Below are records; copy every line in them that holds the word "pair".

Collected data entries
┌────────

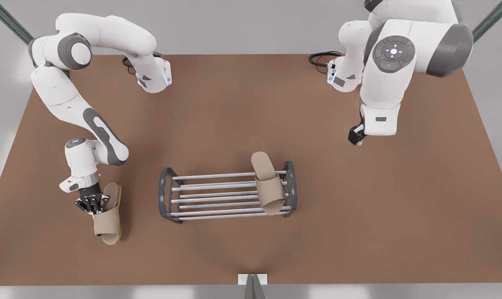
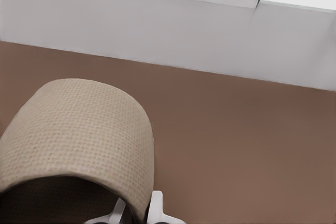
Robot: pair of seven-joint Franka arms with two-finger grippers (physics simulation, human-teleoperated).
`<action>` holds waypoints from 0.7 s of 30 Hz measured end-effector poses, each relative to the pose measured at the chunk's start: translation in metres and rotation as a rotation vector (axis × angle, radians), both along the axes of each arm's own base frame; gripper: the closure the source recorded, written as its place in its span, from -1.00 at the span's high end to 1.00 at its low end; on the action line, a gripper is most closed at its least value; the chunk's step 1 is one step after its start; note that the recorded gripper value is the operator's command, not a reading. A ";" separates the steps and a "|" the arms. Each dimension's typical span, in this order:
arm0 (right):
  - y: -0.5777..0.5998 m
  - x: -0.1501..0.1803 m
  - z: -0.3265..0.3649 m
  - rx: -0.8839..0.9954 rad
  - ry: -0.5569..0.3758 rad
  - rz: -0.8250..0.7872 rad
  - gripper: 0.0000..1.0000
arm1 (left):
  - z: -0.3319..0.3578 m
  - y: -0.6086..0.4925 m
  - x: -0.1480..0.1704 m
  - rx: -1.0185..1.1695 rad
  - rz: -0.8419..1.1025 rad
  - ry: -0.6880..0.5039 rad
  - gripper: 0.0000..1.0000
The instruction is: Place the right shoe on the shoe rack with the right arm, and place the left shoe on the shoe rack with the left arm
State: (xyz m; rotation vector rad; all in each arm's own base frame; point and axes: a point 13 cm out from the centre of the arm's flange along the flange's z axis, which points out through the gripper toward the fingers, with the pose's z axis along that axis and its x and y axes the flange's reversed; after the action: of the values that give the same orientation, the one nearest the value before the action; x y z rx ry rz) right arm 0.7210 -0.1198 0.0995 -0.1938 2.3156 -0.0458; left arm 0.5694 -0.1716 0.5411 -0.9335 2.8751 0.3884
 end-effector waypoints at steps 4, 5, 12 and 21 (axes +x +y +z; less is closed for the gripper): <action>0.015 0.001 0.098 -0.047 -0.041 0.023 -0.57 | -0.064 0.095 0.022 -0.038 0.045 0.178 1.00; 0.017 0.001 0.138 -0.070 -0.052 0.027 -0.57 | -0.097 0.121 0.002 -0.079 0.072 0.249 1.00; 0.161 -0.050 0.298 -0.159 0.050 0.123 -0.57 | -0.140 0.137 -0.016 -0.275 -0.085 0.215 1.00; 0.450 -0.101 0.383 -0.001 0.210 0.284 -0.57 | -0.180 0.133 0.008 -0.375 -0.245 0.228 1.00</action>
State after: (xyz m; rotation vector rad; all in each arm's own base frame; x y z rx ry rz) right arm 0.6203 0.3304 0.4825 -0.5488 2.4725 0.1213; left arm 0.5778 -0.0387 0.3608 -0.5940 3.2925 -0.0767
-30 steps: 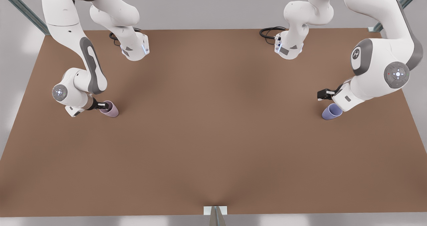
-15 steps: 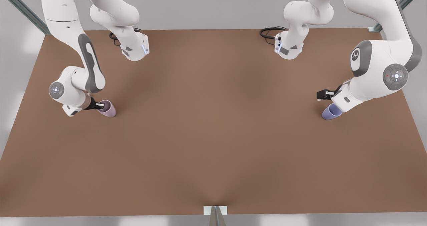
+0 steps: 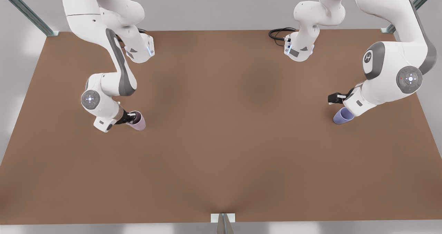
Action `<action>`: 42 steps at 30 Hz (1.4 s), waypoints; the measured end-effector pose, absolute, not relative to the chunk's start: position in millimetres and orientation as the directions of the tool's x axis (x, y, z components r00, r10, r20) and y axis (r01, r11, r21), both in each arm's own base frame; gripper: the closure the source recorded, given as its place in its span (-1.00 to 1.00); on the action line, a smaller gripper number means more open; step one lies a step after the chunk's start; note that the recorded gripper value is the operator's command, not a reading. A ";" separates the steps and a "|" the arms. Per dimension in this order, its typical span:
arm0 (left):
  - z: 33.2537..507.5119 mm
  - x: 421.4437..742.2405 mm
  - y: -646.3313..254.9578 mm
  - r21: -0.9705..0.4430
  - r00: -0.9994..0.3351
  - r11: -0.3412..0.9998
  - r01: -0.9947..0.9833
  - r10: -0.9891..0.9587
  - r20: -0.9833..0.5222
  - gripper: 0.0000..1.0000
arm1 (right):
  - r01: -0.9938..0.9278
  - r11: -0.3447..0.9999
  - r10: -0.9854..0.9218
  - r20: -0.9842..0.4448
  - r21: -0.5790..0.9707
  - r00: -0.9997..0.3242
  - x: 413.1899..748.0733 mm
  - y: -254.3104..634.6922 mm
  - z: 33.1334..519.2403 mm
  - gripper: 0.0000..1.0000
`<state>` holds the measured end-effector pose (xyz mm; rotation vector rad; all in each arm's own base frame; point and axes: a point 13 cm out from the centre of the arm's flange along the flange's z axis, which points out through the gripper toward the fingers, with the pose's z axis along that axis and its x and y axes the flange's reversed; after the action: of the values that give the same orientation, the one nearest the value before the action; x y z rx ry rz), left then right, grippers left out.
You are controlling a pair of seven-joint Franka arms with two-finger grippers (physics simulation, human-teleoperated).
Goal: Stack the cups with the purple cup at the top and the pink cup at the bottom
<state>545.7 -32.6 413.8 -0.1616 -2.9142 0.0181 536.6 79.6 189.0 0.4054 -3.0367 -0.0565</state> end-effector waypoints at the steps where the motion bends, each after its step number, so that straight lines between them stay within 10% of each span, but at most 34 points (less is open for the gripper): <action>1: 415.2 546.2 -29.9 -0.022 -0.970 0.994 0.104 0.107 0.216 -1.00 | -0.274 0.960 -0.278 0.068 0.052 -0.958 538.0 101.3 191.1 0.57; 19: 309.1 522.5 139.5 0.020 -0.962 0.997 -0.075 -0.078 0.260 -1.00 | -0.191 0.974 -0.194 0.014 0.124 -0.981 511.1 499.6 180.9 0.57; 37: 170.8 492.2 192.9 0.022 -0.980 1.000 -0.011 -0.015 0.197 -1.00 | 0.209 0.974 0.199 0.111 0.086 -0.974 474.2 559.7 106.4 0.57; 38: 168.3 492.9 193.7 0.024 -0.981 1.000 -0.006 -0.011 0.192 -1.00 | 0.224 0.971 0.215 0.113 0.083 -0.970 474.0 559.5 105.5 -0.54; 39: 166.6 493.9 195.2 0.026 -0.982 1.000 -0.003 -0.008 0.187 -1.00 | 0.240 0.967 0.230 0.115 0.080 -0.966 474.4 558.8 105.1 -1.00; 42: 157.5 491.5 198.8 0.026 -0.982 1.000 0.003 -0.002 0.187 -1.00 | 0.278 0.958 0.268 0.116 0.072 -0.956 474.3 558.1 105.1 -1.00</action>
<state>491.5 198.8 157.5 -0.0001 -2.9536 -0.0394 474.3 558.1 105.1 -0.4202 -3.0046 -0.1330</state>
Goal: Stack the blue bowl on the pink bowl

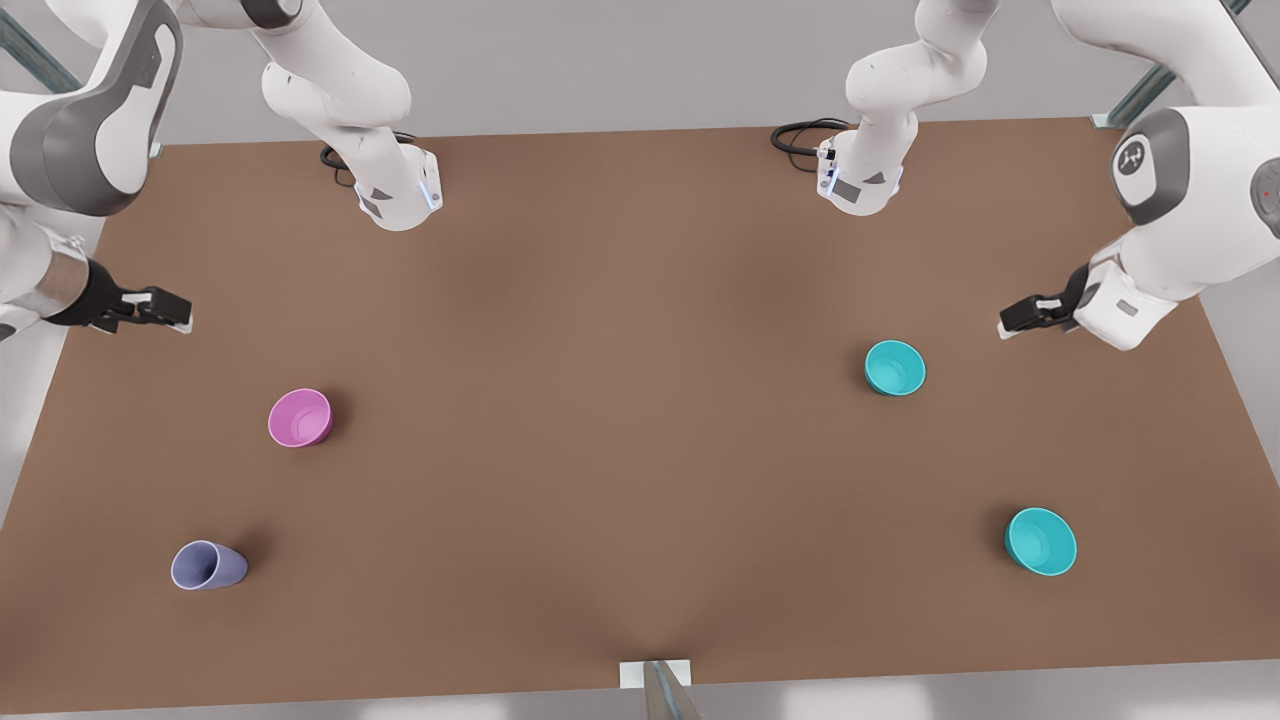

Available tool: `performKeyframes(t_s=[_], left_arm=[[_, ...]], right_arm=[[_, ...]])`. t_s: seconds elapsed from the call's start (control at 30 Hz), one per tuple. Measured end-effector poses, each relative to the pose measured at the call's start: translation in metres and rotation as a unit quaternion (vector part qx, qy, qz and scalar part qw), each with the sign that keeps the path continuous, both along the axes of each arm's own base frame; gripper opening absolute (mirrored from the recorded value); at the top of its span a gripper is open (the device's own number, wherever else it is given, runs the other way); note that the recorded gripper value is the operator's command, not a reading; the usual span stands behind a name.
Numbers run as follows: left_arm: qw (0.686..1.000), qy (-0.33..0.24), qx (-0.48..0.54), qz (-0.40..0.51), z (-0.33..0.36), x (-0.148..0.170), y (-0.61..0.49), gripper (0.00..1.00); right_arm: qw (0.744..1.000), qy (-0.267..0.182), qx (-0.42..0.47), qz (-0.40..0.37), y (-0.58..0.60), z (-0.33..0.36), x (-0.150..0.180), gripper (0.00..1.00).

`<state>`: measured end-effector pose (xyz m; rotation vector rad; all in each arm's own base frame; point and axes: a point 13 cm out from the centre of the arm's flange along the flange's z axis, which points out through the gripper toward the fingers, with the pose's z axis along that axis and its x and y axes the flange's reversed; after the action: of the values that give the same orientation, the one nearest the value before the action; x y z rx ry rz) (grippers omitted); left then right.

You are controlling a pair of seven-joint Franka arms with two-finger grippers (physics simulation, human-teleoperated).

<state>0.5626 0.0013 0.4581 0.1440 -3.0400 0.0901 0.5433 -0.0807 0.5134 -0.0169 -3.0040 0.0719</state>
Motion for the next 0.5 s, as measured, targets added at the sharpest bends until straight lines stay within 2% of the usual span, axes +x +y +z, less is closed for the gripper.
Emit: performKeyframes(t_s=[0.13,0.23,0.3,0.4,0.5], left_arm=[[1.000,-0.001,0.000,-0.002,0.003,0.000,-0.002,1.00],[1.000,-0.006,-0.001,-0.004,0.006,0.006,-0.003,1.00],[1.000,-0.011,0.000,-0.004,0.013,0.007,-0.002,1.00],[1.000,-0.013,0.002,-0.002,0.019,0.004,0.001,1.00],[1.000,-0.015,0.003,0.000,0.025,0.004,0.004,1.00]], right_arm=[[1.000,0.021,0.004,0.006,0.003,-0.023,0.010,1.00],[0.994,0.105,0.015,0.007,0.004,-0.108,0.004,1.00],[0.990,0.141,0.023,-0.005,-0.009,-0.161,-0.011,1.00],[0.987,0.152,0.036,-0.030,-0.035,-0.225,-0.022,1.00],[0.989,0.131,0.044,-0.054,-0.063,-0.275,-0.009,1.00]])
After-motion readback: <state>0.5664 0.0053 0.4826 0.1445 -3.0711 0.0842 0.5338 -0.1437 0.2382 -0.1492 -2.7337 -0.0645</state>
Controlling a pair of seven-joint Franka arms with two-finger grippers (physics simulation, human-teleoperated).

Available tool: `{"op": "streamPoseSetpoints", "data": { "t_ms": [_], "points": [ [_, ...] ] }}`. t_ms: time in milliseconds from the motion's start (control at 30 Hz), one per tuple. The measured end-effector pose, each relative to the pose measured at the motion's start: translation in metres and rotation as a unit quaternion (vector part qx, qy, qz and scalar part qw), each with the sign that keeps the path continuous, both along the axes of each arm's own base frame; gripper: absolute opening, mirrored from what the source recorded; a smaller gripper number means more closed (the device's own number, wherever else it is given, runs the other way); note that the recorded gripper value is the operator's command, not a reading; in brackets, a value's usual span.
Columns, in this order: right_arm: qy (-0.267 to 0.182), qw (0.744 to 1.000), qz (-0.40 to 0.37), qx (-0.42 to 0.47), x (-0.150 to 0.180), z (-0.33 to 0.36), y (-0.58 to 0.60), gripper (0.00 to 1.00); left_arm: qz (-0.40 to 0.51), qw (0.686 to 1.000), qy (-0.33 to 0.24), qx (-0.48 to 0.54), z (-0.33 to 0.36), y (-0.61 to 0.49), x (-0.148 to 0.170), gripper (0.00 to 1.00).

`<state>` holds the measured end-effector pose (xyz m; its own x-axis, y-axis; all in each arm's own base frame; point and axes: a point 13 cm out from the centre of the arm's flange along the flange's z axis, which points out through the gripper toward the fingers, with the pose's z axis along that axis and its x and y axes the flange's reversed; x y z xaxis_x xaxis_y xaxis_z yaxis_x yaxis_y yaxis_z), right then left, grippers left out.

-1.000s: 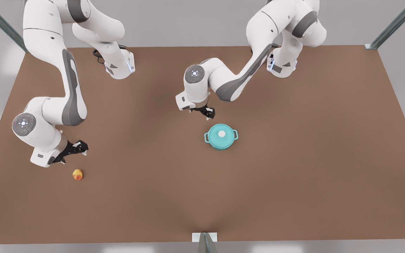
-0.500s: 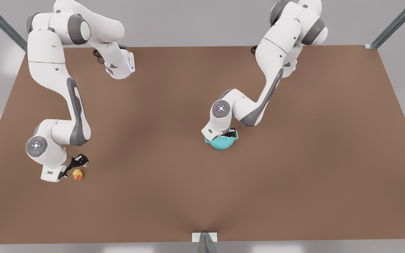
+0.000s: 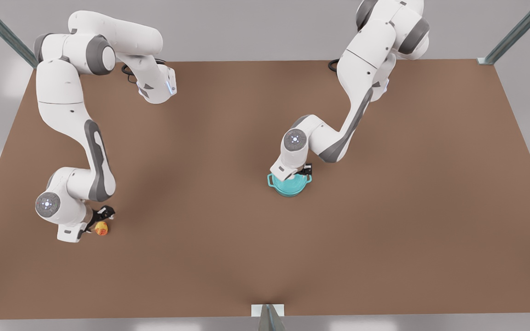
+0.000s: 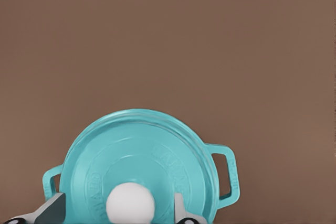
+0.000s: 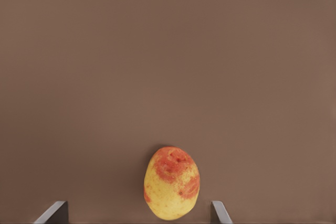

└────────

Answer box
Robot: pair of seven-joint Franka arms with two-finger grippers (physics simulation, human-teleoperated).
You are controlling a pair of seven-joint Franka arms with two-finger grippers (physics simulation, human-teleoperated).
You are controlling a pair of seven-joint Franka arms with two-finger grippers (physics simulation, human-teleoperated).
Controlling a pair of seven-joint Franka arms with two-finger grippers (physics simulation, human-teleoperated).

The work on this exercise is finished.